*Problem description*:
All that should be output is the block of lines below from the line with "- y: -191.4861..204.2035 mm" to the line with "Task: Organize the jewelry", both included, exactly as written.

------------------------------

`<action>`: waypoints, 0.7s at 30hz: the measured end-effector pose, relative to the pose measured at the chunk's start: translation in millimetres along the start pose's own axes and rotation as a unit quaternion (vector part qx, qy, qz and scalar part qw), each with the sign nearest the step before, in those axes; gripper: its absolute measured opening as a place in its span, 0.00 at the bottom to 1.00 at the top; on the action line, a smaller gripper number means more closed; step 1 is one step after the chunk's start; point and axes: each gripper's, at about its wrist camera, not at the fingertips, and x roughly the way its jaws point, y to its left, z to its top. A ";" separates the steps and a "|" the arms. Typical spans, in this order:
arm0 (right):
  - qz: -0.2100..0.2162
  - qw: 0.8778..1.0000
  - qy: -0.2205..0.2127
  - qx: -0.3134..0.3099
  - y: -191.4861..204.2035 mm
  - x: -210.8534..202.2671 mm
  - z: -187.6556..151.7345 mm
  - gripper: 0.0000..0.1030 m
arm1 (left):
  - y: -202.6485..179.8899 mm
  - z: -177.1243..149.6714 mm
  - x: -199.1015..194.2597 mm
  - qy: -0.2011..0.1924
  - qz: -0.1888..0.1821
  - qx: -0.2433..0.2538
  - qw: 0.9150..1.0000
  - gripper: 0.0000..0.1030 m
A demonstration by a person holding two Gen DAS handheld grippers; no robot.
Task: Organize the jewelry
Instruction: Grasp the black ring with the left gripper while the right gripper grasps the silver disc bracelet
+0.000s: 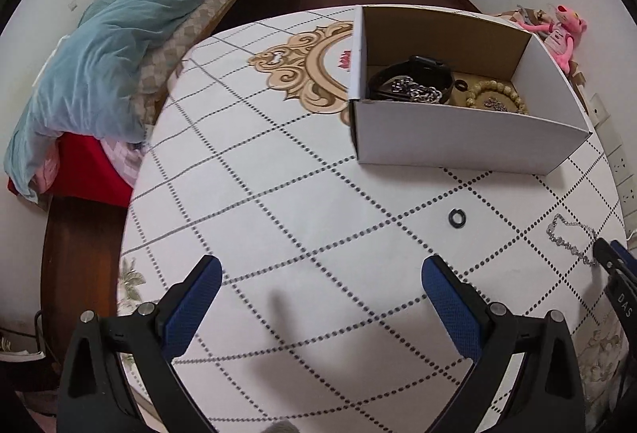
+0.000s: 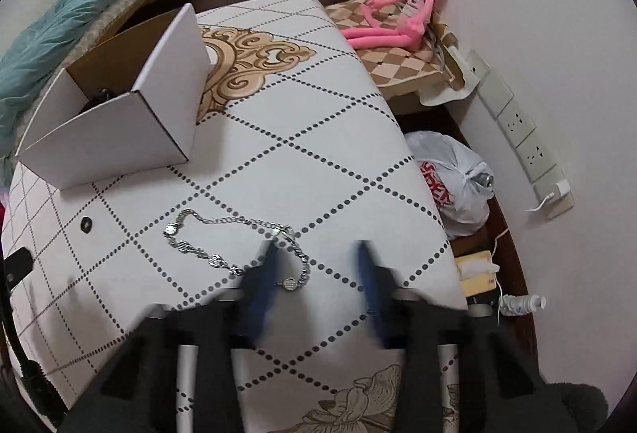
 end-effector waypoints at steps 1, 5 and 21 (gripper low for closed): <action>0.002 1.000 0.002 0.000 -0.8 0.5 1.6 0.04 | -1.5 0.8 1.3 -0.001 -0.005 0.000 1.000 0.99; 0.016 1.000 0.008 0.008 -4.6 -1.7 1.0 0.02 | -15.9 7.2 6.3 -0.007 -0.037 0.012 0.999 0.99; 0.053 0.997 0.019 0.061 -20.5 -11.8 -17.5 0.02 | -60.5 14.8 24.1 -0.013 -0.110 0.062 0.992 0.17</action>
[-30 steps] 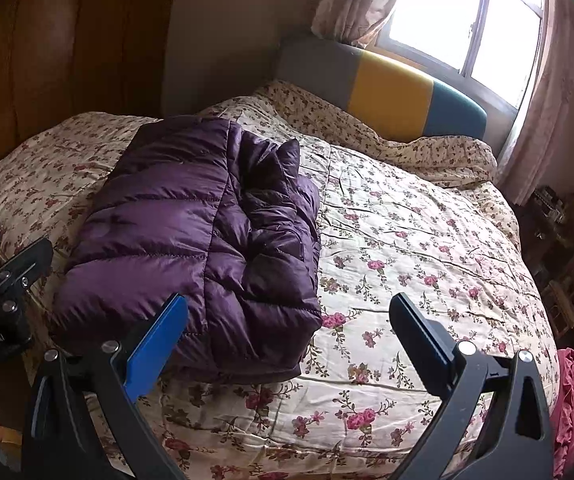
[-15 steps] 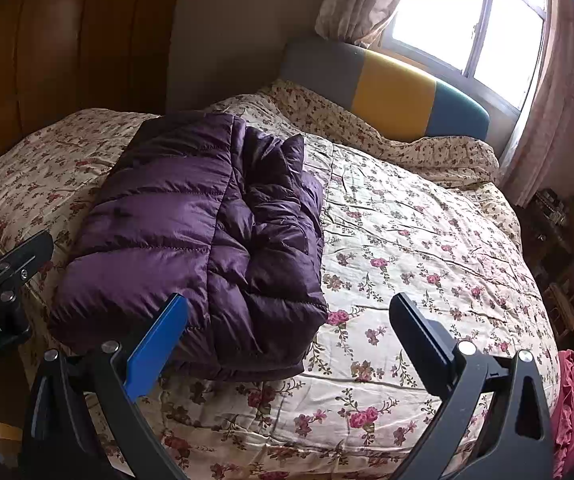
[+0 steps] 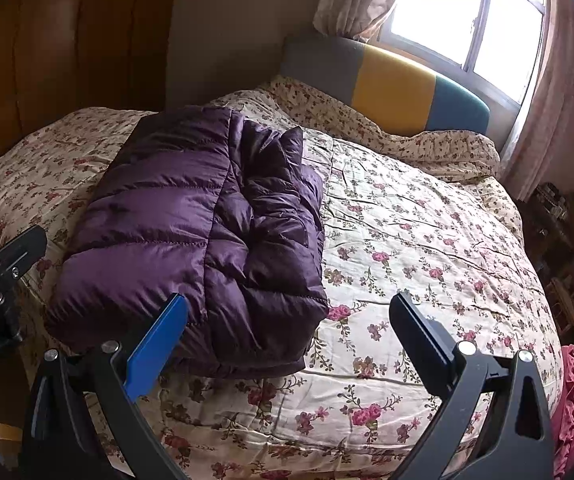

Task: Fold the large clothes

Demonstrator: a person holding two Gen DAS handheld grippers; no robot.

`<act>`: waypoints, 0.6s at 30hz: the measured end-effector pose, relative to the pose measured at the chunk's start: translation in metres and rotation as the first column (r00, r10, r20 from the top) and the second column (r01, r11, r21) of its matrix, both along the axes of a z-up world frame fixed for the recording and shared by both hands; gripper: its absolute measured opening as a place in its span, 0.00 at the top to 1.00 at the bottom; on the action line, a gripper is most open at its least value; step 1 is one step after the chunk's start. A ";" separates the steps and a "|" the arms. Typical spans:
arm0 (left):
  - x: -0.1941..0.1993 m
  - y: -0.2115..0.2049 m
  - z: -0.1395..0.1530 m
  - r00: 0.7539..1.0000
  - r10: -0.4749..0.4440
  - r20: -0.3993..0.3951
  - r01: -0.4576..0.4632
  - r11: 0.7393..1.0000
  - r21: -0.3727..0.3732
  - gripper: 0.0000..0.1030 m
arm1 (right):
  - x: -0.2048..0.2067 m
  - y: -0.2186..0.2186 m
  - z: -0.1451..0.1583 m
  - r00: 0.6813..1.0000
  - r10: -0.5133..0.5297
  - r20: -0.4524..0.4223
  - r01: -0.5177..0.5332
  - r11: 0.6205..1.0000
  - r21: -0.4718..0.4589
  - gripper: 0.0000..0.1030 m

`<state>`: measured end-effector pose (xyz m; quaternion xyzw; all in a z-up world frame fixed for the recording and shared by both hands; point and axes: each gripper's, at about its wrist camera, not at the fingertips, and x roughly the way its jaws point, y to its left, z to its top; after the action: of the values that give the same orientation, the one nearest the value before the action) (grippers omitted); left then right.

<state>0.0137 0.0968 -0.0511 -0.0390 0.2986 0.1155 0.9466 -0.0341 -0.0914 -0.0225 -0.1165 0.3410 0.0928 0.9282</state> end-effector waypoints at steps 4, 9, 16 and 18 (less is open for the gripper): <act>-0.001 -0.001 0.001 1.000 -0.002 0.005 0.002 1.000 0.005 0.04 | 0.000 -0.002 0.000 1.000 0.000 -0.001 0.000 1.000 -0.001 0.02; -0.002 -0.001 0.001 1.000 -0.005 0.011 0.004 1.000 0.004 0.04 | 0.001 -0.002 -0.001 1.000 0.000 -0.005 0.000 1.000 0.002 0.02; -0.003 -0.002 0.001 1.000 -0.007 0.008 0.007 1.000 0.006 0.04 | 0.000 -0.004 0.000 1.000 -0.007 0.003 0.007 1.000 0.015 0.02; -0.003 -0.002 0.000 1.000 -0.008 0.005 0.008 1.000 0.009 0.04 | 0.000 -0.005 -0.001 1.000 -0.006 0.001 0.006 1.000 0.017 0.02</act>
<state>0.0112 0.0950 -0.0508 -0.0341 0.2957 0.1127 0.9480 -0.0338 -0.0962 -0.0231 -0.1078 0.3400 0.0926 0.9296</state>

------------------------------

*Expected answer*:
  - y: -191.4861..204.2035 mm
  - x: -210.8534..202.2671 mm
  - z: -187.6556..151.7345 mm
  - gripper: 0.0000..0.1030 m
arm1 (left):
  - y: -202.6485..179.8899 mm
  - z: -177.1243..149.6714 mm
  - x: -199.1015..194.2597 mm
  - qy: -0.2011..0.1924
  - qz: -0.1888..0.1821
  - qx: -0.2433..0.2538
  - qw: 0.9150..1.0000
  - gripper: 0.0000..0.1030 m
A demonstration by a person holding two Gen DAS handheld grippers; no robot.
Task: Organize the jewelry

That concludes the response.